Editorial
The local pork
WHILE the “pork” of senators and congressional representatives are hogging (no pun intended) the limelight nowadays and public fury is actively throbbing, it would be an opportune time to zero in on another variety of the pork barrel – the “Development Funds” of local government units (LGUs).
These LGU development funds, the local equivalent of the much-ballyhooed Public Development Assistance Fund (PDAF), are appropriated by the local legislative bodies, the sanggunian. The appropriations are spent at the discretion of the mayors and vice mayors, and in some cities, including the councilors. Barangay chairmen and Sangguniang Kabataan chairmen also enjoy the same privilege.
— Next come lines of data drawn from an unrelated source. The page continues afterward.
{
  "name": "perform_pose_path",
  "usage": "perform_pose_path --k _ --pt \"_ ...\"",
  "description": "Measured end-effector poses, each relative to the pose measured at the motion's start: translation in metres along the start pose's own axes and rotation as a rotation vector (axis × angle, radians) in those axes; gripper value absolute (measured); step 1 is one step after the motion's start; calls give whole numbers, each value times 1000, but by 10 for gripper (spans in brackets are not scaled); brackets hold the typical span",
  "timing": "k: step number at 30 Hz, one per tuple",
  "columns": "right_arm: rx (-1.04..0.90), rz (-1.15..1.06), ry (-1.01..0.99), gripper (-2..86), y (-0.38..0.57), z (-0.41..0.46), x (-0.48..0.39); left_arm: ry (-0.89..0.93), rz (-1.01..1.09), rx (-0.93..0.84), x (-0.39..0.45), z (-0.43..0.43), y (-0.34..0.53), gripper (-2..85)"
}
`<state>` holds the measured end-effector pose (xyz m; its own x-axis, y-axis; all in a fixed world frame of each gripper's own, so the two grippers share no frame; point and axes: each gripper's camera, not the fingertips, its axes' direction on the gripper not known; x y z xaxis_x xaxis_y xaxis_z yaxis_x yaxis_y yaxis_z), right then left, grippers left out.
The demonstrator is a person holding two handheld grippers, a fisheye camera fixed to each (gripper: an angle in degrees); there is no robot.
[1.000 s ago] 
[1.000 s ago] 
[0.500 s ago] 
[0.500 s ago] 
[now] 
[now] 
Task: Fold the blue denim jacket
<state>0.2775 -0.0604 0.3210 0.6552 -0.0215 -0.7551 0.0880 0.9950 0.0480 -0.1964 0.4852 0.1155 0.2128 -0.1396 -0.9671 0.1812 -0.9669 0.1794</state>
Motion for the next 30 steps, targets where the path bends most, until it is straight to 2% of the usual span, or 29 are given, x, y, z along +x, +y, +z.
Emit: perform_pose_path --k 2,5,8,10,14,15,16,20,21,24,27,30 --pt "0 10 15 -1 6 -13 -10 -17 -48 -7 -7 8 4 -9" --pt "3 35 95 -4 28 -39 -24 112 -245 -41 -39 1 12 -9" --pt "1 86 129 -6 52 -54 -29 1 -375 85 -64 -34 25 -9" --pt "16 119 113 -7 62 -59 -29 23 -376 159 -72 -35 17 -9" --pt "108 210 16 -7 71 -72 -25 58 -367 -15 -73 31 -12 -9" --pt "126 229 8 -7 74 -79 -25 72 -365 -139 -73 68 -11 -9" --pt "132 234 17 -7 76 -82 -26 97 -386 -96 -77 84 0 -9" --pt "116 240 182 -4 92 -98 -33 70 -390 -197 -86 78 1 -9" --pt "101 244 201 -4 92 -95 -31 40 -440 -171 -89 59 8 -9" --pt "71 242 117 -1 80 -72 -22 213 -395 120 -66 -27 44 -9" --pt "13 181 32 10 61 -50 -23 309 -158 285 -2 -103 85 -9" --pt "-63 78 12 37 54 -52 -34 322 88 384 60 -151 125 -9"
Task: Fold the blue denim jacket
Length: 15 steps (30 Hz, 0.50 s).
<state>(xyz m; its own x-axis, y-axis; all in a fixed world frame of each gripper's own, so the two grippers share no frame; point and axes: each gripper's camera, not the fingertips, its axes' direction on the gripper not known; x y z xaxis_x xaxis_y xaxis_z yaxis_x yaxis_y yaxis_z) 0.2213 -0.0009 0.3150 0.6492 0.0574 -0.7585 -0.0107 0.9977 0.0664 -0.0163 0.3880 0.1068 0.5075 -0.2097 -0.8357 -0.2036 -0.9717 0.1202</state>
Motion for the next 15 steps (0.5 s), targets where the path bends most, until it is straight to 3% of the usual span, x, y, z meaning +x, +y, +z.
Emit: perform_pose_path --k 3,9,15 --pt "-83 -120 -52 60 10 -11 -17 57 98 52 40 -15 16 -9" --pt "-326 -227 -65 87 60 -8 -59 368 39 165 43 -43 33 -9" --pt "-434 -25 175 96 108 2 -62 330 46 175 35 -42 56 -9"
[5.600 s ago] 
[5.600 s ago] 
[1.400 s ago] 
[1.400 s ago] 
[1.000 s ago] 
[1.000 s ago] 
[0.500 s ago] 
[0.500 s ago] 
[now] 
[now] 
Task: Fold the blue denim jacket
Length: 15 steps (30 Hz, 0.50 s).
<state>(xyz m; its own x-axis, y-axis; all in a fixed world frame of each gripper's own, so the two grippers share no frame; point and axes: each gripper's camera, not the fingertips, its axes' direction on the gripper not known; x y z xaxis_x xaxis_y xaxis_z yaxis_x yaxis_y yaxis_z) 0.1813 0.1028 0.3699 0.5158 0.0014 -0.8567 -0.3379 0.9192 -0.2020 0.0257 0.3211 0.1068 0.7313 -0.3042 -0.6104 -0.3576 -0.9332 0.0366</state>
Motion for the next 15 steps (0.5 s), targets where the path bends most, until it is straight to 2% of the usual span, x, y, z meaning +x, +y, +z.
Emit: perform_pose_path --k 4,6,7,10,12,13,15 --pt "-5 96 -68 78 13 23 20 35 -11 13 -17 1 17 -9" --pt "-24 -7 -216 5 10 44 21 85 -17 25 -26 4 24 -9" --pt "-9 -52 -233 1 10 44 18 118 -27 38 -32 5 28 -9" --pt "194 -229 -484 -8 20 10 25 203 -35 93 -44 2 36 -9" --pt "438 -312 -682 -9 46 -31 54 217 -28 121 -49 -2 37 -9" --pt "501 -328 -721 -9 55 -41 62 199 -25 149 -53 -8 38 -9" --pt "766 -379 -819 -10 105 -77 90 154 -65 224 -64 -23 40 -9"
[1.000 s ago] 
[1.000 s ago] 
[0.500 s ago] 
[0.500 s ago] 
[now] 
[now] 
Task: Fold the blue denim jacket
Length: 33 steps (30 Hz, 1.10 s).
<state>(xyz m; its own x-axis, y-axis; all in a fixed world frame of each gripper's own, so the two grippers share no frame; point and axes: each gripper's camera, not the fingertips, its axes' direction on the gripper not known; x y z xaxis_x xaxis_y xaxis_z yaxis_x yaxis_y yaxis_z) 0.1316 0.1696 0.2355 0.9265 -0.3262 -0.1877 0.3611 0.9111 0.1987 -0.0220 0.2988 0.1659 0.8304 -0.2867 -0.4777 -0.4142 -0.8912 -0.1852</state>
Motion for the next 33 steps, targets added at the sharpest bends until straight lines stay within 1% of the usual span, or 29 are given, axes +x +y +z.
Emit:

And just like the PDAF, many of the projects covered under this local development fund are reportedly over-priced, with cuts of course going into the pockets of elected officials, their favored contractors and suppliers, and whoever else is in the loop of covering up anomalies.
So as the investigation and legal cases get underway at the national level, a review of the reports of LGU resident auditors of the Commission on Audit, some of whom have reportedly already been co-opted by town and city officials, is imperative.
The public has always known of the corruption involved in pork, but there has never been a concrete case as scandalous as the one involving Janet Lim-Napoles and the P10 billion she allegedly filched in cahoots with certain senators and congressmen. And there has never been a time when public outcry against corruption has been this strong. The big case and all its drama will surely take a while to pan out. In the meantime, there’s the local pork that equally needs scrutiny.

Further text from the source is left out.